Gregoritsch kennt Verein, Umfeld und Trainer bestens – der FCA darf sich auf einen kopfball- und abschlussstarken Stürmer freuen. Für Rot-Grün-Weiß bestritt er bereits 129 Bundesliga-Spiele und erzielte 29 Tore; Rekordtorschütze Alfred Finnbogason steht bei 37 Treffern. Auch der Stürmer selbst blickt voller Vorfreude auf seine Rückkehr: „Als sich die Möglichkeit eines Wechsels zum FCA ergeben hat, war ich sofort Feuer und Flamme.“

Wegbereiter zur Weltmeisterschaft

Neben erfolgreichen Jahren in der Bundesliga spielt Gregoritsch auch in der österreichischen Nationalmannschaft eine wichtige Rolle. In 72 Länderspielen erzielte er 23 Tore und nahm an zwei Europameisterschaften teil. Für die Weltmeisterschaft 2026 konnte sich das ÖFB-Team ebenfalls bereits qualifizieren. Im Duell mit Bosnien-Herzegowina avancierte Gregoritsch in der 77. Minute zum Matchwinner: Per Volley schoss der 31-Jährige die österreichische Nationalmannschaft zur ersten WM-Teilnahme seit 1998.

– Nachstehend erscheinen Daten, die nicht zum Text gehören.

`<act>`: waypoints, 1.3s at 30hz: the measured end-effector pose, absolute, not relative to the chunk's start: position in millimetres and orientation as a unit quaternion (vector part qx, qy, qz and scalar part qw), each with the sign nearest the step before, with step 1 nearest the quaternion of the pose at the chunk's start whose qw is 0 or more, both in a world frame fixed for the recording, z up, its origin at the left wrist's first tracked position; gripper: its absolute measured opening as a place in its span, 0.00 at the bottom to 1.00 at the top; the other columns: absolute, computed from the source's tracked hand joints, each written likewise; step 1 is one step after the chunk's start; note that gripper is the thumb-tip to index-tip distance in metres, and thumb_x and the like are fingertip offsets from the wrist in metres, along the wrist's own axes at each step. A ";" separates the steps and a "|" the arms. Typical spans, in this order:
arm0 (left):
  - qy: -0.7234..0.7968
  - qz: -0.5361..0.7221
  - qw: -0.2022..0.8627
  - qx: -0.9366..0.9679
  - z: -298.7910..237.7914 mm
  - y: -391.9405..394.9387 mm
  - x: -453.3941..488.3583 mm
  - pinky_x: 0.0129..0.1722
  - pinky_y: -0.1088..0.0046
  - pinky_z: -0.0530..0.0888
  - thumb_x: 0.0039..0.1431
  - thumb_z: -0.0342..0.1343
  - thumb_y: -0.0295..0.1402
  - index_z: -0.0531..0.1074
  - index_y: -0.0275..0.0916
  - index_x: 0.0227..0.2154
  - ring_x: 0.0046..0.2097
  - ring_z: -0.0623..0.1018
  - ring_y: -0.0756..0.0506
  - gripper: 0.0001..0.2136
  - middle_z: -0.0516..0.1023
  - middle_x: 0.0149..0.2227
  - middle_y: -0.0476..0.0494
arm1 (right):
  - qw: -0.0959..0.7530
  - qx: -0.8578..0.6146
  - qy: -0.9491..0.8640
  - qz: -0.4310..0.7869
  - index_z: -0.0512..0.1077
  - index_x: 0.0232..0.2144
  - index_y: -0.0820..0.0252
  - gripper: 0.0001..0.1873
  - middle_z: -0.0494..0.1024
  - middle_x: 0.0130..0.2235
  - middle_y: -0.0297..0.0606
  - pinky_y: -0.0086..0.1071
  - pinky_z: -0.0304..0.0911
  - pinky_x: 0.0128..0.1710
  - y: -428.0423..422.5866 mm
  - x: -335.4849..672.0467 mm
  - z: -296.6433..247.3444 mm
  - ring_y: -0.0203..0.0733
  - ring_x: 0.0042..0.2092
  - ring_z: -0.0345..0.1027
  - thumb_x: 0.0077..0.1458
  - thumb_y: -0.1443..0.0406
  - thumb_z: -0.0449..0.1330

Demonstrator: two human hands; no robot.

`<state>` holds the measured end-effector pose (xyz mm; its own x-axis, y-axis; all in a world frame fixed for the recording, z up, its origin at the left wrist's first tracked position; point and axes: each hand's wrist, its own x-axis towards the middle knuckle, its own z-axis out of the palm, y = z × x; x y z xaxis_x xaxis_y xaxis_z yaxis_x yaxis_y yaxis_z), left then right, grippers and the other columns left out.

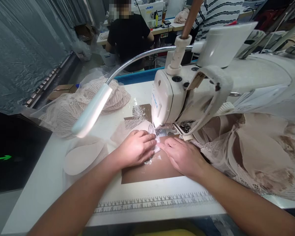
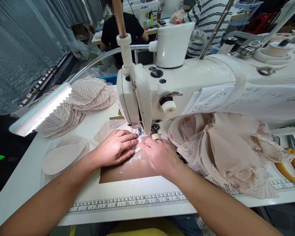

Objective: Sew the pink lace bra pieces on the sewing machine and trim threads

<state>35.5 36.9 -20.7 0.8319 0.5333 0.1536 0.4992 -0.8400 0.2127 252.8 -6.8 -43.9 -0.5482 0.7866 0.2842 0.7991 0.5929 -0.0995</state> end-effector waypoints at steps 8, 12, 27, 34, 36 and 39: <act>0.250 0.111 0.083 0.958 -18.5 36.4 34.7 0.48 0.61 0.66 0.64 0.46 0.38 0.73 0.40 0.48 0.48 0.70 0.41 0.16 0.72 0.51 0.39 | 0.157 -0.499 -0.851 -0.035 0.73 0.47 0.58 0.20 0.75 0.33 0.37 0.32 0.52 0.30 -4.7 251.8 -47.5 0.39 0.31 0.64 0.55 0.72 0.50; 0.234 0.123 0.097 0.960 -17.0 34.6 35.3 0.47 0.62 0.67 0.64 0.47 0.37 0.74 0.41 0.47 0.45 0.70 0.42 0.15 0.74 0.47 0.39 | 0.166 -0.497 -0.851 -0.014 0.73 0.47 0.57 0.19 0.76 0.35 0.37 0.32 0.53 0.31 -4.3 252.7 -47.2 0.38 0.32 0.65 0.57 0.71 0.49; 0.271 0.129 0.071 0.951 -23.4 39.3 35.5 0.47 0.61 0.68 0.65 0.46 0.35 0.73 0.38 0.48 0.45 0.71 0.42 0.15 0.73 0.53 0.44 | 0.151 -0.472 -0.868 -0.029 0.75 0.46 0.59 0.20 0.74 0.30 0.37 0.32 0.51 0.27 -4.0 248.3 -42.7 0.38 0.30 0.64 0.56 0.73 0.49; 0.302 0.145 0.043 0.941 -25.8 45.7 35.9 0.48 0.59 0.68 0.64 0.46 0.36 0.73 0.38 0.48 0.48 0.71 0.40 0.16 0.73 0.53 0.41 | 0.103 -0.510 -0.853 -0.037 0.73 0.51 0.57 0.22 0.76 0.34 0.39 0.32 0.52 0.26 -0.6 242.5 -40.5 0.38 0.29 0.66 0.56 0.72 0.49; 0.314 0.142 0.036 0.938 -26.5 47.2 36.1 0.48 0.59 0.68 0.64 0.45 0.35 0.72 0.38 0.49 0.48 0.71 0.40 0.16 0.73 0.52 0.40 | 0.107 -0.506 -0.856 -0.028 0.73 0.51 0.56 0.23 0.76 0.33 0.38 0.31 0.53 0.26 -0.6 243.9 -41.7 0.38 0.29 0.66 0.56 0.72 0.49; 0.330 0.147 0.027 0.932 -29.0 48.7 35.8 0.48 0.59 0.68 0.64 0.45 0.34 0.71 0.38 0.49 0.48 0.71 0.40 0.15 0.73 0.51 0.38 | 0.126 -0.490 -0.862 -0.031 0.73 0.50 0.57 0.22 0.76 0.34 0.38 0.31 0.55 0.27 -1.2 247.2 -43.9 0.37 0.30 0.67 0.57 0.72 0.48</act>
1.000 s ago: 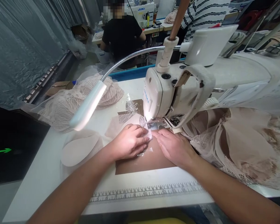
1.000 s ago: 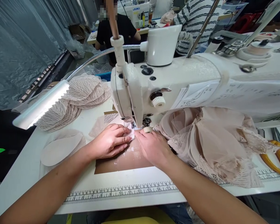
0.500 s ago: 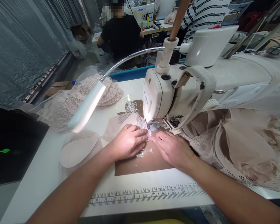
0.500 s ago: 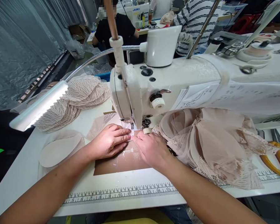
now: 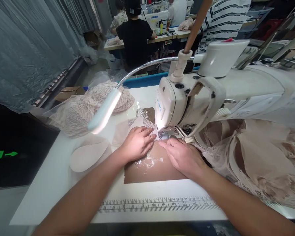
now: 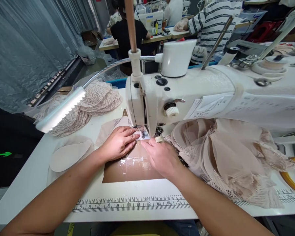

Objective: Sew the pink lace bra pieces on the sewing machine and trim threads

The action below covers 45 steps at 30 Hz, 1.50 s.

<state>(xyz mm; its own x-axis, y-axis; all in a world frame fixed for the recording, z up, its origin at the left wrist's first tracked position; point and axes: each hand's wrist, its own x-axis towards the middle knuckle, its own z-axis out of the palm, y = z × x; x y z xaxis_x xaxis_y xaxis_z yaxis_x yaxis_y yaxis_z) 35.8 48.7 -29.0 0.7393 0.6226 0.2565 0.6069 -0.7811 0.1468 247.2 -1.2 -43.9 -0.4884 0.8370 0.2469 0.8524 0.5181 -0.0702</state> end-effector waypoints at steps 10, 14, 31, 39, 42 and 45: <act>0.412 0.163 -0.005 0.897 -36.0 51.4 32.8 0.49 0.56 0.67 0.62 0.47 0.32 0.70 0.39 0.50 0.53 0.68 0.37 0.16 0.71 0.53 0.38 | 0.184 -0.451 -0.873 -0.036 0.75 0.45 0.59 0.19 0.75 0.31 0.36 0.31 0.58 0.27 -1.1 251.7 -45.6 0.37 0.29 0.69 0.58 0.70 0.47; 0.449 0.155 -0.016 0.880 -34.5 51.4 29.6 0.49 0.57 0.67 0.62 0.44 0.33 0.70 0.40 0.50 0.52 0.68 0.38 0.16 0.71 0.53 0.39 | 0.195 -0.429 -0.881 -0.048 0.75 0.45 0.59 0.19 0.77 0.33 0.37 0.32 0.61 0.26 2.3 254.0 -49.4 0.38 0.29 0.71 0.59 0.69 0.46; 0.613 0.040 0.056 0.787 25.1 17.1 -42.1 0.54 0.53 0.63 0.60 0.47 0.44 0.61 0.35 0.56 0.59 0.63 0.33 0.25 0.62 0.60 0.31 | 0.197 -0.428 -0.882 0.004 0.73 0.47 0.56 0.20 0.77 0.37 0.38 0.36 0.68 0.30 10.2 259.4 -60.2 0.42 0.34 0.73 0.59 0.65 0.45; 0.761 0.113 0.042 0.637 0.3 -59.4 -135.9 0.41 0.62 0.68 0.61 0.44 0.38 0.61 0.39 0.27 0.40 0.70 0.41 0.10 0.70 0.33 0.41 | 0.195 -0.440 -0.877 0.008 0.74 0.46 0.55 0.21 0.78 0.37 0.38 0.35 0.67 0.28 5.8 257.3 -53.3 0.43 0.35 0.73 0.59 0.66 0.46; 0.688 0.190 0.217 0.666 1.5 -85.1 -115.0 0.29 0.73 0.67 0.65 0.40 0.42 0.57 0.40 0.28 0.29 0.66 0.49 0.13 0.63 0.27 0.50 | 0.191 -0.447 -0.874 0.013 0.74 0.46 0.55 0.20 0.78 0.36 0.38 0.34 0.67 0.28 4.4 256.4 -49.5 0.43 0.35 0.73 0.59 0.66 0.46; 0.515 0.221 0.463 0.686 16.4 -88.2 -70.3 0.28 0.77 0.64 0.63 0.47 0.43 0.60 0.39 0.33 0.29 0.65 0.51 0.11 0.63 0.29 0.51 | 0.195 -0.458 -0.866 0.039 0.74 0.46 0.56 0.19 0.78 0.37 0.38 0.34 0.66 0.30 3.0 256.4 -45.4 0.43 0.37 0.73 0.58 0.65 0.48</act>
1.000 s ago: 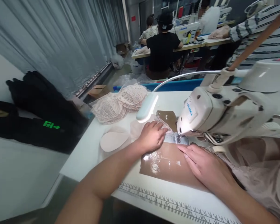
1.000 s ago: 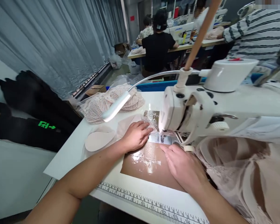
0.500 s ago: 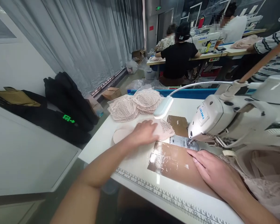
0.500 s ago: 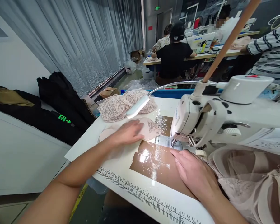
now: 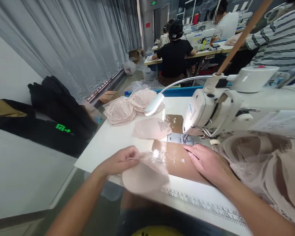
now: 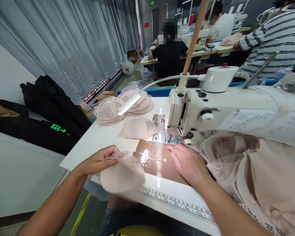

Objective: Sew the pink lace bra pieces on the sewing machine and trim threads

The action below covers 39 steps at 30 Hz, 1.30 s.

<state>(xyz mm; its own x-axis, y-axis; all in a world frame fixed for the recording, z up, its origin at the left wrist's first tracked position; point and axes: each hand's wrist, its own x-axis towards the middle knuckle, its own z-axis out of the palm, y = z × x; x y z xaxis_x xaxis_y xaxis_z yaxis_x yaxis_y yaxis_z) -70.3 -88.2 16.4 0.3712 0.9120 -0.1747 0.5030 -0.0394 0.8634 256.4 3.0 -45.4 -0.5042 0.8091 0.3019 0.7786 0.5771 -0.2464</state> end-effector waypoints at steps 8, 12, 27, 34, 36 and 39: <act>0.435 0.125 0.328 0.830 6.4 -8.4 39.4 0.31 0.73 0.68 0.58 0.52 0.30 0.65 0.38 0.36 0.34 0.72 0.47 0.04 0.72 0.34 0.46 | 0.332 -0.456 -0.799 0.209 0.75 0.33 0.58 0.14 0.78 0.33 0.37 0.31 0.63 0.35 -5.4 261.4 -27.7 0.39 0.35 0.70 0.61 0.62 0.50; 0.453 0.123 0.204 0.859 -1.8 11.6 49.1 0.30 0.72 0.70 0.59 0.48 0.27 0.66 0.37 0.36 0.33 0.73 0.47 0.04 0.73 0.32 0.45 | 0.273 -0.401 -0.848 0.213 0.71 0.22 0.60 0.17 0.71 0.25 0.34 0.29 0.56 0.29 -10.4 259.2 -19.4 0.36 0.29 0.63 0.60 0.62 0.51; 0.345 0.063 0.040 0.936 -13.5 -4.3 53.2 0.53 0.58 0.70 0.64 0.44 0.30 0.67 0.33 0.50 0.58 0.68 0.39 0.14 0.70 0.55 0.36 | 0.173 -0.470 -0.860 0.101 0.74 0.40 0.60 0.10 0.75 0.37 0.40 0.34 0.60 0.39 -7.5 253.7 -27.2 0.43 0.39 0.67 0.57 0.65 0.55; 0.371 0.020 0.081 0.925 -2.2 8.4 47.4 0.55 0.56 0.67 0.62 0.48 0.41 0.62 0.31 0.55 0.59 0.66 0.37 0.23 0.64 0.59 0.31 | 0.117 -0.494 -0.855 0.107 0.70 0.50 0.62 0.18 0.75 0.41 0.42 0.37 0.61 0.39 -4.7 251.0 -24.8 0.46 0.40 0.68 0.59 0.63 0.53; 0.372 0.008 0.084 0.924 -2.9 11.6 46.8 0.56 0.55 0.65 0.62 0.47 0.43 0.60 0.31 0.58 0.59 0.65 0.36 0.26 0.62 0.61 0.32 | 0.108 -0.497 -0.855 0.105 0.70 0.48 0.61 0.17 0.75 0.40 0.42 0.37 0.60 0.38 -4.6 250.6 -24.1 0.46 0.39 0.68 0.59 0.63 0.52; 0.361 -0.004 0.087 0.928 -4.1 17.4 46.0 0.57 0.55 0.63 0.61 0.46 0.44 0.59 0.30 0.59 0.59 0.64 0.35 0.28 0.60 0.62 0.33 | 0.103 -0.501 -0.853 0.102 0.70 0.48 0.61 0.16 0.75 0.41 0.42 0.37 0.59 0.38 -4.6 250.5 -23.6 0.46 0.39 0.67 0.59 0.63 0.51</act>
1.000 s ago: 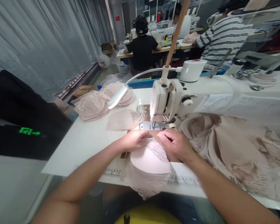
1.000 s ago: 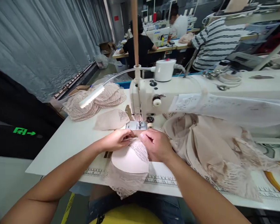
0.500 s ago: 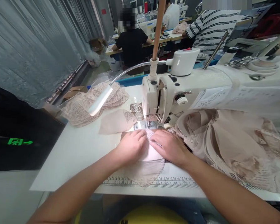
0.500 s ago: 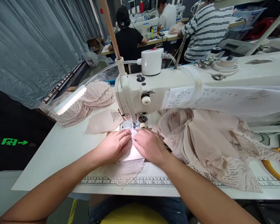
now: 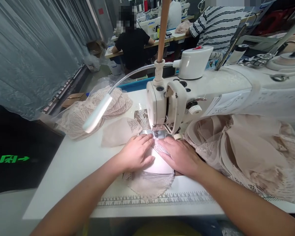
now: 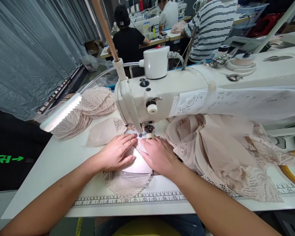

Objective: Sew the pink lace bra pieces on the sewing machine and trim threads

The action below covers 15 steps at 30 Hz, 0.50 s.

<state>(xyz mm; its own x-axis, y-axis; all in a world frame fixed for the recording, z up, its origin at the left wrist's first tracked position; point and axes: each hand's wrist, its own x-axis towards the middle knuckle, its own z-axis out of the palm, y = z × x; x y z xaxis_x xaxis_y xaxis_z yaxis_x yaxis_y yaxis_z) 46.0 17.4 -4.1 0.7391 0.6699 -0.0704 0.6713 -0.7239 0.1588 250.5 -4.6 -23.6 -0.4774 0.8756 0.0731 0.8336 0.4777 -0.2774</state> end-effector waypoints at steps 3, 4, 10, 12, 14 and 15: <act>0.350 -0.010 0.093 0.932 -4.0 23.5 45.5 0.58 0.55 0.63 0.59 0.47 0.44 0.59 0.29 0.60 0.59 0.64 0.35 0.30 0.60 0.62 0.33 | 0.096 -0.509 -0.849 0.104 0.71 0.47 0.61 0.16 0.75 0.40 0.43 0.37 0.59 0.37 -4.3 250.3 -23.3 0.46 0.38 0.67 0.59 0.63 0.52; 0.345 -0.012 0.095 0.934 -4.0 25.4 45.4 0.58 0.56 0.62 0.59 0.47 0.44 0.59 0.28 0.60 0.59 0.63 0.35 0.30 0.60 0.63 0.32 | 0.093 -0.514 -0.846 0.104 0.71 0.46 0.61 0.15 0.75 0.39 0.43 0.36 0.59 0.36 -4.1 250.0 -23.3 0.46 0.37 0.67 0.58 0.63 0.52; 0.319 -0.035 0.105 0.941 -4.8 36.3 43.2 0.61 0.56 0.58 0.59 0.46 0.46 0.55 0.26 0.62 0.63 0.60 0.34 0.33 0.57 0.64 0.30 | 0.095 -0.532 -0.836 0.098 0.72 0.43 0.61 0.14 0.75 0.38 0.43 0.34 0.58 0.33 -2.4 246.0 -24.5 0.44 0.35 0.67 0.59 0.61 0.53; 0.307 -0.046 0.108 0.944 -2.0 40.3 41.6 0.61 0.55 0.59 0.59 0.47 0.46 0.55 0.27 0.62 0.63 0.59 0.34 0.34 0.56 0.64 0.29 | 0.104 -0.531 -0.835 0.098 0.72 0.43 0.61 0.14 0.75 0.39 0.43 0.34 0.58 0.33 -2.2 245.3 -24.6 0.44 0.35 0.67 0.58 0.61 0.53; 0.291 -0.061 0.108 0.949 3.4 43.4 39.3 0.60 0.55 0.59 0.58 0.49 0.44 0.55 0.28 0.62 0.63 0.60 0.34 0.33 0.56 0.64 0.30 | 0.113 -0.531 -0.834 0.102 0.72 0.44 0.61 0.14 0.76 0.39 0.43 0.34 0.59 0.34 -2.3 245.8 -24.5 0.44 0.35 0.67 0.58 0.63 0.53; 0.287 -0.068 0.104 0.950 6.5 44.2 38.0 0.60 0.54 0.60 0.57 0.50 0.42 0.56 0.29 0.62 0.63 0.60 0.33 0.33 0.57 0.64 0.30 | 0.119 -0.531 -0.832 0.106 0.73 0.44 0.60 0.14 0.76 0.39 0.43 0.34 0.59 0.34 -2.4 246.5 -24.6 0.44 0.35 0.67 0.58 0.64 0.52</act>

Auch auf europäischer Bühne hat sich Gregoritsch, der beim FCA die Rückennummer 38 tragen wird, einen Namen gemacht. In der Europa League erzielte er für den SC Freiburg acht Tore in 15 Einsätzen und erreichte mit den Breisgauern zweimal das Achtelfinale des Wettbewerbs. In dieser Zeit spielte er bereits mit Jannik Keitel und Keven Schlotterbeck zusammen, die er nun in Augsburg wiedertrifft.